[WHAT YOU WILL DO] Could you copy every line of the data that contains "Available"?

[Stored items from a collection]
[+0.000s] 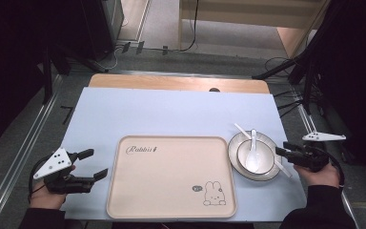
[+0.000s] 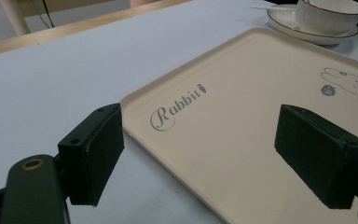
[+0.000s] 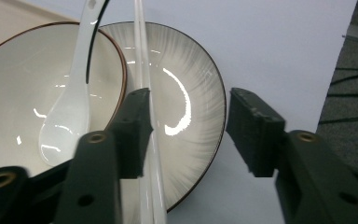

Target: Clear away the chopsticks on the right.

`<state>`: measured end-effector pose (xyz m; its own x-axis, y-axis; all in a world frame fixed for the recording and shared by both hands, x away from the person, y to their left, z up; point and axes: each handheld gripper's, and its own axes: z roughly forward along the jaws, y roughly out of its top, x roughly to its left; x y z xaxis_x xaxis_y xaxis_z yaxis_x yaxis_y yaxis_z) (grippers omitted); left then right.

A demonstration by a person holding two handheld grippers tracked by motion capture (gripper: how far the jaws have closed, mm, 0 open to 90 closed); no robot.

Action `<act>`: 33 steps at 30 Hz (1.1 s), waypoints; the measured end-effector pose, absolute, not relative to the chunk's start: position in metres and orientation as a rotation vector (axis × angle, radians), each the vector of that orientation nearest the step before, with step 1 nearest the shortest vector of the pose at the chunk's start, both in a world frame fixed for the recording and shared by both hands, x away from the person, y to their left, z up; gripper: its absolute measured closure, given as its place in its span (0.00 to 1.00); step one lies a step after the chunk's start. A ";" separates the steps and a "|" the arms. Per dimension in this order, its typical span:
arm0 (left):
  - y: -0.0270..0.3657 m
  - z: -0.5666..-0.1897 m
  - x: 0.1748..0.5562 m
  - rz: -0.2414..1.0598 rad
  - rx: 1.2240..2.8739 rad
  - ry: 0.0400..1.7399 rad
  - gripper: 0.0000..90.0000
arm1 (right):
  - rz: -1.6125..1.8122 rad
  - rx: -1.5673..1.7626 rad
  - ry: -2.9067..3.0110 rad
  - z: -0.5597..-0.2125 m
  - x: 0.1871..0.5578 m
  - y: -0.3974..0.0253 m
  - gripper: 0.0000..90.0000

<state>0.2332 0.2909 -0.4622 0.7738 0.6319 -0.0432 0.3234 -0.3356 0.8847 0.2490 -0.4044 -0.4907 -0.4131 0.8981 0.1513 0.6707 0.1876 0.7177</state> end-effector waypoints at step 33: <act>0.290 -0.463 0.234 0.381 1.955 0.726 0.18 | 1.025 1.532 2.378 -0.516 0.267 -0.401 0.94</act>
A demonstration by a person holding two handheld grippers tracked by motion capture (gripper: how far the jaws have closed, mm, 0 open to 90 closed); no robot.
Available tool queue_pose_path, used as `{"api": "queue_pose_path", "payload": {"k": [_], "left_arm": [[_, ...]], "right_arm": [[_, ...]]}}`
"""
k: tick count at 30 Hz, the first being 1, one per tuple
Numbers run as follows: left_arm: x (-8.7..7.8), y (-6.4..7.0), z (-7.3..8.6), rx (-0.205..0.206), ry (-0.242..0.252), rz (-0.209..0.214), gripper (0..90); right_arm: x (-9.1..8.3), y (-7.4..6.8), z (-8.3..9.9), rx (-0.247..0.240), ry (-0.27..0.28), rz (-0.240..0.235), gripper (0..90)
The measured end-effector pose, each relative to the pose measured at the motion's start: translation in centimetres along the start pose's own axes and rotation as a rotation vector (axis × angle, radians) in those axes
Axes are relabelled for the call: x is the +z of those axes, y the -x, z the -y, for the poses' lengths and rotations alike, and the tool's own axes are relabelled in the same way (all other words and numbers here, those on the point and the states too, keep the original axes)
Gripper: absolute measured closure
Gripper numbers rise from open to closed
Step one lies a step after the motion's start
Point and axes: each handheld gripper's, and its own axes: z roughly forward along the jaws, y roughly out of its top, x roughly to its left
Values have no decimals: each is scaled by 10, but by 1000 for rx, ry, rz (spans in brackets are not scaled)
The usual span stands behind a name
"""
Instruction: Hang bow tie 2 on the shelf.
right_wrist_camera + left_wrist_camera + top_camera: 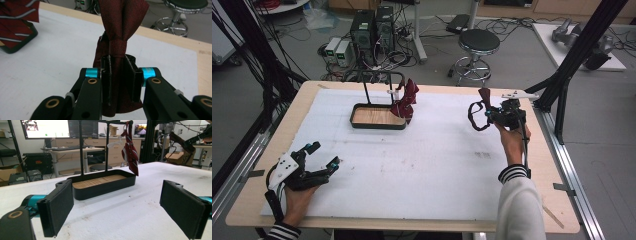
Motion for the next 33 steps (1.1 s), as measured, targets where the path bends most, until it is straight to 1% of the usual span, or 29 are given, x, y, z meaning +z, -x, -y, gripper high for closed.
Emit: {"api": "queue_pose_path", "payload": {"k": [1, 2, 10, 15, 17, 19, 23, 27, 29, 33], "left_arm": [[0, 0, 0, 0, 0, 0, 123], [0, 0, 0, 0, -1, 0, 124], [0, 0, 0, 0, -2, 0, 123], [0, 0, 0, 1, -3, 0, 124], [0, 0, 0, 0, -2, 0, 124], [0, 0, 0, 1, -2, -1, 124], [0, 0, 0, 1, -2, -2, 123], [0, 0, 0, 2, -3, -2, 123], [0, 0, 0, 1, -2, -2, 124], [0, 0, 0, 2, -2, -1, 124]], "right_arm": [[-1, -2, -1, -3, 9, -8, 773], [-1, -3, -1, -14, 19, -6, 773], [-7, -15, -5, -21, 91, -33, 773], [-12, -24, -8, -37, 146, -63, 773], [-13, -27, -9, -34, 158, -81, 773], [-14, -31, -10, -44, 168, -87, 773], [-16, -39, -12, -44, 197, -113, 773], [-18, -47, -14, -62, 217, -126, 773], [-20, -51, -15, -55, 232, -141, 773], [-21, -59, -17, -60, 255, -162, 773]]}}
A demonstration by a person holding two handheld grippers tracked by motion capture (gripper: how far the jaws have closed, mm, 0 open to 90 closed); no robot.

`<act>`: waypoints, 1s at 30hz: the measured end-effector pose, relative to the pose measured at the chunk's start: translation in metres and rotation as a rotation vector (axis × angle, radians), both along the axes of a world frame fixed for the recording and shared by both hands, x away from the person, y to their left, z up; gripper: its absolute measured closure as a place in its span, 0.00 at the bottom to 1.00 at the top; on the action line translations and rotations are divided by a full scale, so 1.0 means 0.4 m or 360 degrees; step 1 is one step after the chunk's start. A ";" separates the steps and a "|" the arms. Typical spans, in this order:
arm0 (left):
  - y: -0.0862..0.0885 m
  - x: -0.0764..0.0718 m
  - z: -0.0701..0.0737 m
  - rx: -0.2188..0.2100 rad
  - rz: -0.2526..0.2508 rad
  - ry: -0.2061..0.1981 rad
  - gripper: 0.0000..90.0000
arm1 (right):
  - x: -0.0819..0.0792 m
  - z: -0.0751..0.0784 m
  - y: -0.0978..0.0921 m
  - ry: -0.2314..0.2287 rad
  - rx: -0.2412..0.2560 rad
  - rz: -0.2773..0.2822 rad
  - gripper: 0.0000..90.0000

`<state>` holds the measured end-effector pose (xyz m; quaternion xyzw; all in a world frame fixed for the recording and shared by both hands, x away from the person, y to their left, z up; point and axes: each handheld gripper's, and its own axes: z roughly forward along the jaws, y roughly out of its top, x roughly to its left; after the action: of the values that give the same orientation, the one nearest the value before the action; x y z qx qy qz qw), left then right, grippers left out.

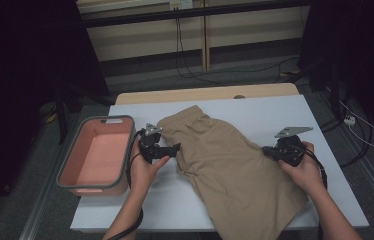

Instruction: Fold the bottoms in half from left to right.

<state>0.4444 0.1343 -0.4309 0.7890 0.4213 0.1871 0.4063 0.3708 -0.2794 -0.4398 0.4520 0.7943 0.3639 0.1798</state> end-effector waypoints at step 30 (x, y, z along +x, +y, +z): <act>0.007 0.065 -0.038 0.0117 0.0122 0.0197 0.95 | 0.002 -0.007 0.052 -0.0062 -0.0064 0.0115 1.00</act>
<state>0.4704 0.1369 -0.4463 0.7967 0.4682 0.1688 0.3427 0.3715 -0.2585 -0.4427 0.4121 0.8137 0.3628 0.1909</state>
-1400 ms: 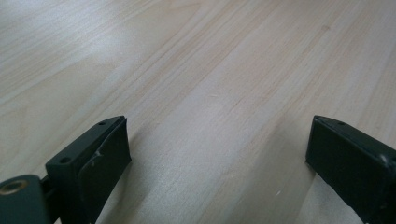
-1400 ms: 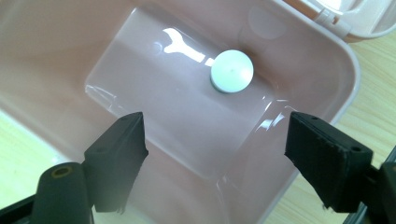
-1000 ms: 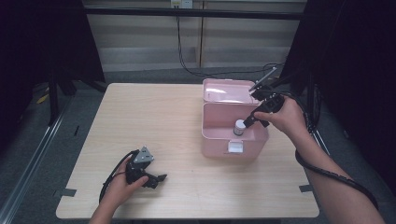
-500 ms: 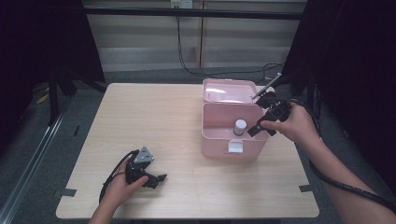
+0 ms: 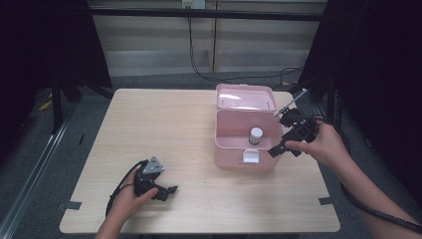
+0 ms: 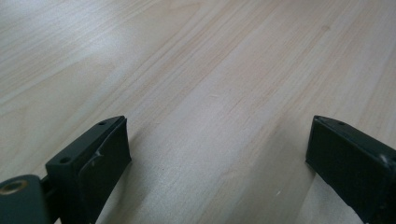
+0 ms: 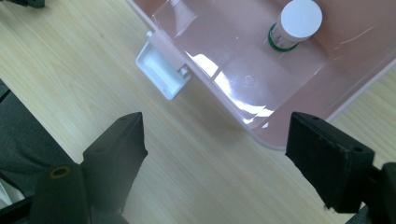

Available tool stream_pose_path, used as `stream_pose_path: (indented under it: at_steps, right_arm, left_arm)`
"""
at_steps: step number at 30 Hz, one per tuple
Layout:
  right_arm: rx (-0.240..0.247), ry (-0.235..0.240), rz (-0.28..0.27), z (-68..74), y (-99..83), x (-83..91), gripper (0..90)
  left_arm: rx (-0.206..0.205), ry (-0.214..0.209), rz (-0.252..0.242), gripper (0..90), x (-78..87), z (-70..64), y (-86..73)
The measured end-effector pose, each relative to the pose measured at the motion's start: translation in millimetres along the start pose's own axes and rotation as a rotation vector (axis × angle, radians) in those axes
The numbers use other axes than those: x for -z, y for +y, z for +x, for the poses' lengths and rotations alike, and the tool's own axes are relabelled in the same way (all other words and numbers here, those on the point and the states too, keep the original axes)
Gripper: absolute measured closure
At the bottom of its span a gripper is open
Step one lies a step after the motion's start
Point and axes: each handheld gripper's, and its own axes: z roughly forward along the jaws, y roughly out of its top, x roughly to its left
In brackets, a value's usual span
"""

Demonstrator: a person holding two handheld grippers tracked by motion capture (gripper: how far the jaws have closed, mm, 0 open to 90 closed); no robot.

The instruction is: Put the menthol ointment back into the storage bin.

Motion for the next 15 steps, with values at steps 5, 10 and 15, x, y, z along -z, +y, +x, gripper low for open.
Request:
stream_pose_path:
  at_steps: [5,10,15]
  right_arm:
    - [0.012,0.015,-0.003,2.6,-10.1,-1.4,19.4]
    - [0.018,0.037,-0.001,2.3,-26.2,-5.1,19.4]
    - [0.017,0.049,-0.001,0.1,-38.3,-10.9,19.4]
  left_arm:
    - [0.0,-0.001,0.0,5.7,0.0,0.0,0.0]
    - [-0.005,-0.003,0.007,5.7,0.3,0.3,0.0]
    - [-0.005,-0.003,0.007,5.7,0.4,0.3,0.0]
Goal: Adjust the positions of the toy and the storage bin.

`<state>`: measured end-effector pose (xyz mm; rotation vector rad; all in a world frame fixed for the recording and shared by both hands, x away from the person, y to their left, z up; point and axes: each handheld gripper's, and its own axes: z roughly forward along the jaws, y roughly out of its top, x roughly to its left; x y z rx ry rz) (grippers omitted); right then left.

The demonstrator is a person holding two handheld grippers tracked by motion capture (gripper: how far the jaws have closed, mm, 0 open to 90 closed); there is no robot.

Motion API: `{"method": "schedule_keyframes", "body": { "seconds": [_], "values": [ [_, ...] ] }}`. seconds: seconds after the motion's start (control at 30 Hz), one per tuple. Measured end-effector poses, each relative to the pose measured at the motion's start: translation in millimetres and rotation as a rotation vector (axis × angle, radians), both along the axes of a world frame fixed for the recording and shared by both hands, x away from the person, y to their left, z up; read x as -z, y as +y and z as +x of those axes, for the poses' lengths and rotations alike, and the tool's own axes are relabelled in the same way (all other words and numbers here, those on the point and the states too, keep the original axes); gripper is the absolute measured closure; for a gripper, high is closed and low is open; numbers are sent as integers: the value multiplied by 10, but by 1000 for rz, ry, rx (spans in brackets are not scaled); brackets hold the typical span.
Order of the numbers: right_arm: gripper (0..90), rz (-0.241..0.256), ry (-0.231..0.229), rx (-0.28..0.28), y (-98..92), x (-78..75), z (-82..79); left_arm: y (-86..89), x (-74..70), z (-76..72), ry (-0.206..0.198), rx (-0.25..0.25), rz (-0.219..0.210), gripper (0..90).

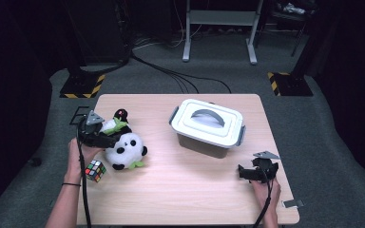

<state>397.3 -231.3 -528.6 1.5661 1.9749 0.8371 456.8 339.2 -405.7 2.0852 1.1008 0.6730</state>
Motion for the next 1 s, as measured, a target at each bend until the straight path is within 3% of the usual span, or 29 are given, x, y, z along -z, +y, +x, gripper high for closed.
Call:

[RESPONSE]
Available tool queue_pose_path, used as `{"api": "queue_pose_path", "payload": {"k": [_], "left_arm": [[_, ...]], "right_arm": [[_, ...]]}}`
Available tool stream_pose_path, used as `stream_pose_path: (indented under it: at_steps, right_arm, left_arm)`

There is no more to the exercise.